Pendant qu’il parlait, la porte cochère cria une seconde fois sur ses gonds, et des ouvriers entrèrent dans la cour, revenant des champs avec les herses et les charrues.

Le vieillard quitta Levine, s’approcha des chevaux, vigoureux et bien nourris, et aida à dételer.

« Qu’a-t-on labouré ?

— Les champs de pommes de terre. Hé ! Fédor, laisse là ton cheval près de l’abreuvoir, tu en attelleras un autre. »

La belle jeune femme en galoches rentra en ce moment dans la maison avec deux seaux pleins d’eau, et d’autres femmes, jeunes, belles, laides ou vieilles, avec ou sans enfants, apparurent.

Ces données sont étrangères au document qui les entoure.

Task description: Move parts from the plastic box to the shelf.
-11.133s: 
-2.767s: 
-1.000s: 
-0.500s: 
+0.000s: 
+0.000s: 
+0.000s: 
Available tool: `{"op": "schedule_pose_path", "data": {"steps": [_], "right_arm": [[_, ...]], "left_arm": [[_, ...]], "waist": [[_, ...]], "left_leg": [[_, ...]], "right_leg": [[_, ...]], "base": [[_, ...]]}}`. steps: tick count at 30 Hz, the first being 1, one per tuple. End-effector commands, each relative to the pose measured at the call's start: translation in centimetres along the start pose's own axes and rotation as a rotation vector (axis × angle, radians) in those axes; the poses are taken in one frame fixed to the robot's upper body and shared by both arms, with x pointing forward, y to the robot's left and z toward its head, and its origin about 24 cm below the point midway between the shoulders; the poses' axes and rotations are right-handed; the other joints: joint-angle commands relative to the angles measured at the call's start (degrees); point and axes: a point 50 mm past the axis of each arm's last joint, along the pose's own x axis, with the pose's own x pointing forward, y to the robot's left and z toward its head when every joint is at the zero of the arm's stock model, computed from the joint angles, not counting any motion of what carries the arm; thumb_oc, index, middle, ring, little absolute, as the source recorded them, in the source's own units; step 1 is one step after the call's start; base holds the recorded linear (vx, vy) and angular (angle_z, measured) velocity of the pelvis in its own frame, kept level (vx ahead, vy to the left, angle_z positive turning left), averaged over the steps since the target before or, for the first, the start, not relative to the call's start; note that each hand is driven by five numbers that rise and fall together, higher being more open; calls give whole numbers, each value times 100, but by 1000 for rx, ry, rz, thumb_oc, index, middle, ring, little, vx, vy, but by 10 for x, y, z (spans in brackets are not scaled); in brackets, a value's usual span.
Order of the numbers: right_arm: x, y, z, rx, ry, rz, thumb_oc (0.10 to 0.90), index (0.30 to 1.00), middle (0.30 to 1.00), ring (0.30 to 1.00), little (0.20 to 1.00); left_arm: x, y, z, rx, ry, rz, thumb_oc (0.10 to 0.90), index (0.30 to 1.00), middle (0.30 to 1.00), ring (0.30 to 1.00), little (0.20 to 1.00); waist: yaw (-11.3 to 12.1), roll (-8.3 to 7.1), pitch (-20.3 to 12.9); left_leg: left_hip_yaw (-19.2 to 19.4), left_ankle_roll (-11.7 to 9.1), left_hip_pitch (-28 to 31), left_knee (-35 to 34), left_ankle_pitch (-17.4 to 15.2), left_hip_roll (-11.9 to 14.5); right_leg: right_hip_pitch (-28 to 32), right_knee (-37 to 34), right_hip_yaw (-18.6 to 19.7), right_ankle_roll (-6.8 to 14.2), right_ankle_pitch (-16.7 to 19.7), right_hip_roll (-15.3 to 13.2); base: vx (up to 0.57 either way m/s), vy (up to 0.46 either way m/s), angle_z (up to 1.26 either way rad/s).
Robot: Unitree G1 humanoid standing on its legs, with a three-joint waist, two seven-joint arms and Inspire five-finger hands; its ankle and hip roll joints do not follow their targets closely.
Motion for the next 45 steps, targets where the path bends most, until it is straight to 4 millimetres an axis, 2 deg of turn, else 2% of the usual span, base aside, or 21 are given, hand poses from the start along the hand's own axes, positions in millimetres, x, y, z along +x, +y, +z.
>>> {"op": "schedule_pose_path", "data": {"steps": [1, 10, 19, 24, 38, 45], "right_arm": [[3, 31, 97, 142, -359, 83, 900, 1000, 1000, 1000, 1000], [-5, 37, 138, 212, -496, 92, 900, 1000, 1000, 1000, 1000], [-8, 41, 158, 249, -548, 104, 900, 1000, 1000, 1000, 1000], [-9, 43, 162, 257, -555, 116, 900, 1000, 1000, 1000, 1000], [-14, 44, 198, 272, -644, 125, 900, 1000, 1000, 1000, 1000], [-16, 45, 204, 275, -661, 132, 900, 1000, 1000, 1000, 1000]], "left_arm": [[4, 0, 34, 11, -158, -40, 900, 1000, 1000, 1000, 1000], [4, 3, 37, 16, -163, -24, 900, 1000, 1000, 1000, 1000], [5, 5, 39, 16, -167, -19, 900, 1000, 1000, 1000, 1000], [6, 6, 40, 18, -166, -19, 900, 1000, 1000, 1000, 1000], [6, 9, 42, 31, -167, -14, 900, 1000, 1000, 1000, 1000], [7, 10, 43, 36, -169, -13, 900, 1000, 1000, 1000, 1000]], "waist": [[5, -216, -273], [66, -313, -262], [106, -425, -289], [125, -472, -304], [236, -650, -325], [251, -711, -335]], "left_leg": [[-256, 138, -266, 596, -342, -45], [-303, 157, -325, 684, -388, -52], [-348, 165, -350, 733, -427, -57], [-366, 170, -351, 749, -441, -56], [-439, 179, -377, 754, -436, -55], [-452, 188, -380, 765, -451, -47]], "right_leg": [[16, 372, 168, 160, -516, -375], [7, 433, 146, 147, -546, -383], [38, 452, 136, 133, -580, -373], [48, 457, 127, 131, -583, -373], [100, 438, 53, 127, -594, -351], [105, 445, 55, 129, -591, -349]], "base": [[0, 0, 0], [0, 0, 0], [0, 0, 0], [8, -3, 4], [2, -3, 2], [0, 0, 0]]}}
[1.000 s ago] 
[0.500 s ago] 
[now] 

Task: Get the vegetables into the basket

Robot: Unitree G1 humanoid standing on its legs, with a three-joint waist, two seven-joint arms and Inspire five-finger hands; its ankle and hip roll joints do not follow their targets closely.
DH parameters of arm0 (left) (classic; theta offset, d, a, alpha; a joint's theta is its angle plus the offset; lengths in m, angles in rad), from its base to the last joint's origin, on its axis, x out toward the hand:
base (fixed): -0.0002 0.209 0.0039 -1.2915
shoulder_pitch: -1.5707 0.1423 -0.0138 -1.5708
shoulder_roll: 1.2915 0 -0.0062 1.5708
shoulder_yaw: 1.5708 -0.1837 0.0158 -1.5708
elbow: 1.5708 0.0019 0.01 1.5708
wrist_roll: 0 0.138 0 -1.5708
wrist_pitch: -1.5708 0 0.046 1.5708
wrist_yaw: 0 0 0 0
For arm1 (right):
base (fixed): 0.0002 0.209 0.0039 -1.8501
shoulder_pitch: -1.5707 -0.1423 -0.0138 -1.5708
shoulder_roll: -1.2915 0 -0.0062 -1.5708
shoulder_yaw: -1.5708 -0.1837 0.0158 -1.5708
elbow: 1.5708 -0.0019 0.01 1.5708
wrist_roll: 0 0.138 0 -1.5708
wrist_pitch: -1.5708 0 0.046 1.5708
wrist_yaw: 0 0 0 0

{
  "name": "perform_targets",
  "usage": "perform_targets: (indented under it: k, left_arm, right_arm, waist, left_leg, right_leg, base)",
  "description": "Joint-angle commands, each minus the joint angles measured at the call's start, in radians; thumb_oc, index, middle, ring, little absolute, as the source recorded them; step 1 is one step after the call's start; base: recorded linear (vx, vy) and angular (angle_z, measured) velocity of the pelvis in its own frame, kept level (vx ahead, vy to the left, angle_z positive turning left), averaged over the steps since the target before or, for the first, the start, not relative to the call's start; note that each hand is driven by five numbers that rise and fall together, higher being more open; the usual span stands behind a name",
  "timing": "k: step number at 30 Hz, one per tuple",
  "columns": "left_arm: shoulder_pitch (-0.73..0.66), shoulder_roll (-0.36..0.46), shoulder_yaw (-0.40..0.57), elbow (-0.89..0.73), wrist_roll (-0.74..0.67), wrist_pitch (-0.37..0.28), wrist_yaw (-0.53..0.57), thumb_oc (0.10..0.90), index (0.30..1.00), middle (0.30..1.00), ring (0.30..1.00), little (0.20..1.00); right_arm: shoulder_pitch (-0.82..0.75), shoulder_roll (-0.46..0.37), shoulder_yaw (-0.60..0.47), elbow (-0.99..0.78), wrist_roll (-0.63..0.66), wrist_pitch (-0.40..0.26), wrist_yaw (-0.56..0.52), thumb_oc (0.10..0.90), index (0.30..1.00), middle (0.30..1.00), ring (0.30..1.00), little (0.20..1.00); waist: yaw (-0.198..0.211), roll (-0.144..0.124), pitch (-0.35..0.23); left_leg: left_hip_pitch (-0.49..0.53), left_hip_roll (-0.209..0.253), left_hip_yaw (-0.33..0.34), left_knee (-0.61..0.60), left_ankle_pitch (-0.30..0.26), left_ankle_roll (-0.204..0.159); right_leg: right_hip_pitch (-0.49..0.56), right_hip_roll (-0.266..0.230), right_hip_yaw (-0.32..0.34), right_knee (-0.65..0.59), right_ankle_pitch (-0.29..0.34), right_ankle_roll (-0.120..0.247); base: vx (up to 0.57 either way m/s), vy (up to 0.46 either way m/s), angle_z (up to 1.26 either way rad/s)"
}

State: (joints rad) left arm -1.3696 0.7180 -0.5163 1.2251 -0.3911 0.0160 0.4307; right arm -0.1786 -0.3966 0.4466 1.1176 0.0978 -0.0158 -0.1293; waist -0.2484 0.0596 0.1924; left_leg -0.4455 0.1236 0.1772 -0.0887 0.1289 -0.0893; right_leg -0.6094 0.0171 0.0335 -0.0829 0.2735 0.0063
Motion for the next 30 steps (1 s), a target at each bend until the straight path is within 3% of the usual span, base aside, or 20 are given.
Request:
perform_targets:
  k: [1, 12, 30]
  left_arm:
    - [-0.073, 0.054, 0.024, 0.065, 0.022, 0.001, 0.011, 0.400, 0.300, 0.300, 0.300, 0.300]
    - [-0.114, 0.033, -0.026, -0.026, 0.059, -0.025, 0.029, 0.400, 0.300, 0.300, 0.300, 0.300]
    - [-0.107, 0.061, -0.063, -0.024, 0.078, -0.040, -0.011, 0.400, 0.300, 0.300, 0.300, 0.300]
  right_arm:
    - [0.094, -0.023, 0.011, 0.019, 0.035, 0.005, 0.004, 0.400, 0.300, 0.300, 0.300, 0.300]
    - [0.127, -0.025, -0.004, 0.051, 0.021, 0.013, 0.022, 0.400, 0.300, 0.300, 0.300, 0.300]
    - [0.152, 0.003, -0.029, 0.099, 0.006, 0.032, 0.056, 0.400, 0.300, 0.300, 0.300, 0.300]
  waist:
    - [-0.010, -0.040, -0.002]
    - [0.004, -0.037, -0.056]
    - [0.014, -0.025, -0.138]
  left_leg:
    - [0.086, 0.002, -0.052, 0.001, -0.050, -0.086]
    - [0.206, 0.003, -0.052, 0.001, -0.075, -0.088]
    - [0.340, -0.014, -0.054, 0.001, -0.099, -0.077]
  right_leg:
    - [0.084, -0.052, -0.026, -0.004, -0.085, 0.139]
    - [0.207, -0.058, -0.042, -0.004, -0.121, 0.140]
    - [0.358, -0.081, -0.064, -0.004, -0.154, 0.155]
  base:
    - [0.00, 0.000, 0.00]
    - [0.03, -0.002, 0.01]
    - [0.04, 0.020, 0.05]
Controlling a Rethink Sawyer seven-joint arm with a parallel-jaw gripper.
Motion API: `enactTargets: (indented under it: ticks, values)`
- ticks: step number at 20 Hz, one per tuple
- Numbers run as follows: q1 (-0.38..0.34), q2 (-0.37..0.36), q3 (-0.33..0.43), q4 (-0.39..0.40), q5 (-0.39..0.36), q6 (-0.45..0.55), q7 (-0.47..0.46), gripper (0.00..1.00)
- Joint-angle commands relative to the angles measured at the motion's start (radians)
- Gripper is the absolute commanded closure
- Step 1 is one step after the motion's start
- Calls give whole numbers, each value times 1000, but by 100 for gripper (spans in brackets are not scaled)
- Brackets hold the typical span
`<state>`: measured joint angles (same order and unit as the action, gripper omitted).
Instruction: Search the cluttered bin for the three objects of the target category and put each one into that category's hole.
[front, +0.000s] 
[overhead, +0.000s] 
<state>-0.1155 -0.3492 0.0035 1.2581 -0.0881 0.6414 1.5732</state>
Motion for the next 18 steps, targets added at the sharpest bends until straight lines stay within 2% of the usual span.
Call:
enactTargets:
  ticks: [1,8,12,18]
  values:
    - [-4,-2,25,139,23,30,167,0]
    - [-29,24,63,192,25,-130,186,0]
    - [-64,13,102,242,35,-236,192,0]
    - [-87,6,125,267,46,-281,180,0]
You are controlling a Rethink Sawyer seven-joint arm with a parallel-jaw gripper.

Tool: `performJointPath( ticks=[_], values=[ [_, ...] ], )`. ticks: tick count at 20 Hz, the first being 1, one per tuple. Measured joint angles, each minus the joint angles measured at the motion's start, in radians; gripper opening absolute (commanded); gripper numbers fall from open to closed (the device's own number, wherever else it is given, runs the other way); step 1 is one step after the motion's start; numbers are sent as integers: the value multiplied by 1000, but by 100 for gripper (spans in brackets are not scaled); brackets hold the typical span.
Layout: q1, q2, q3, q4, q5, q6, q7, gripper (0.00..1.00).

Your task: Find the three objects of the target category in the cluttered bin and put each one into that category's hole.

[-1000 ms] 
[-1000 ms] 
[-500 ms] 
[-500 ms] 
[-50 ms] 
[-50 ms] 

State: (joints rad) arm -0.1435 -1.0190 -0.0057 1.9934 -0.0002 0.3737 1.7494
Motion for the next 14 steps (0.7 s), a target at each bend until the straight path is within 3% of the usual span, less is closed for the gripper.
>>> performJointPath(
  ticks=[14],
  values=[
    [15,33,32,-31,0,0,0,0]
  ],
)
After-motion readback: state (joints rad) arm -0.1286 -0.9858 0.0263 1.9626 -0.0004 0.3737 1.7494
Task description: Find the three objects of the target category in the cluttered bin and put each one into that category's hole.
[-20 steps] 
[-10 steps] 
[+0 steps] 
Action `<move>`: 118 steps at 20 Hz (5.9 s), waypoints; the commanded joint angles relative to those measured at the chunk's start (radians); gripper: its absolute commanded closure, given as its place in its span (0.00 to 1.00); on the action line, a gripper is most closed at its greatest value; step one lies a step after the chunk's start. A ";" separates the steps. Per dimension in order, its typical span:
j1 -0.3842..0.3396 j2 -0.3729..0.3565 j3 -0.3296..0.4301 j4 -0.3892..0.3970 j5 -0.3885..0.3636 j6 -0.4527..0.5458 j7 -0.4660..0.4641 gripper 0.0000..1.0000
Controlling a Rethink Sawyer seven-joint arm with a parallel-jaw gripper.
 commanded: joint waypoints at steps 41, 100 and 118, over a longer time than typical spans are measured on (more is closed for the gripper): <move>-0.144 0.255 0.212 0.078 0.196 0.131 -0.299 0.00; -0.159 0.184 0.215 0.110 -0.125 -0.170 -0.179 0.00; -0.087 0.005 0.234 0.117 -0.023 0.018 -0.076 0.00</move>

Le samovar se mit à chanter ; les ouvriers, ayant dételé leurs chevaux, allèrent dîner, et Levine, faisant retirer ses provisions de la calèche, invita le vieillard à prendre le thé. Le paysan, visiblement flatté, accepta, tout en se défendant.

Levine, en buvant le thé, le fit jaser.

Dix ans auparavant ce paysan avait pris en ferme d’une dame 120 déssiatines, et l’année précédente les avait achetées ; il louait en même temps 300 déssiatines à un autre voisin : une portion de cette terre était sous-louée ; le reste, une quarantaine de déssiatines, était exploité par lui avec ses enfants et deux ouvriers.